**What is required:** Each line of the data below containing "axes" needs to be listed.

**Data below:**
━━━━━━━━━━━━━━━━━━━━━━━━━━━━━━
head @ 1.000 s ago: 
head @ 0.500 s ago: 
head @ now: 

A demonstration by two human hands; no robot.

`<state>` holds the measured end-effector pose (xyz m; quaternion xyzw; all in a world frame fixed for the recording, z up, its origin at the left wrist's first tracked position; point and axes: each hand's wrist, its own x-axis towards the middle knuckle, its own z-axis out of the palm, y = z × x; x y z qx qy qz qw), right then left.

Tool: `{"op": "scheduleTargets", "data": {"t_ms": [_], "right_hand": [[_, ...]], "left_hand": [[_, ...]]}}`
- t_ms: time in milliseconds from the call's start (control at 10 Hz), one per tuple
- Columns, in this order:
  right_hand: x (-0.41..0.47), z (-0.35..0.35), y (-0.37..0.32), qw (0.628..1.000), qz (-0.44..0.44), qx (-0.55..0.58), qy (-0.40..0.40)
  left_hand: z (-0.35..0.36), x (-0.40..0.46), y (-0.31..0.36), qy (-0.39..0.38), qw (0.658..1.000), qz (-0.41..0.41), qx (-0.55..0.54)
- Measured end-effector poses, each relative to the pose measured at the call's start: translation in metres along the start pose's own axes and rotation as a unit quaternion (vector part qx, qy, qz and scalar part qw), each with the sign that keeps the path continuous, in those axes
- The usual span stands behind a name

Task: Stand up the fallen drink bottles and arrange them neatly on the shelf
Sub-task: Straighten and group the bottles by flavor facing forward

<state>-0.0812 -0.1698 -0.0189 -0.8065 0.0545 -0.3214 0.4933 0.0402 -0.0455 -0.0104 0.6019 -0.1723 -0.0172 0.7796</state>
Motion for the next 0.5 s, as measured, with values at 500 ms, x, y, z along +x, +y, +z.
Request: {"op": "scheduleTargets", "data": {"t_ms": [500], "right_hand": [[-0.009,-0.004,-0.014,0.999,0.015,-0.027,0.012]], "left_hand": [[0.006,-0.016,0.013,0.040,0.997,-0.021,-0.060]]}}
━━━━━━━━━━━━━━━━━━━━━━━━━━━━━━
**Your solution:**
`<state>` holds the measured end-effector pose (xyz m; quaternion xyzw; all in a world frame fixed for the recording, z up, its origin at the left wrist's first tracked position; point and axes: each hand's wrist, its own x-axis towards the middle knuckle, its own z-axis out of the palm, y = z × x; x y z qx qy qz qw), right then left.
- Measured end-effector poses, each relative to the pose measured at the call's start: translation in metres along the start pose's own axes and rotation as a unit quaternion (vector part qx, qy, qz and scalar part qw), each with the sign that keeps the path continuous, in those axes

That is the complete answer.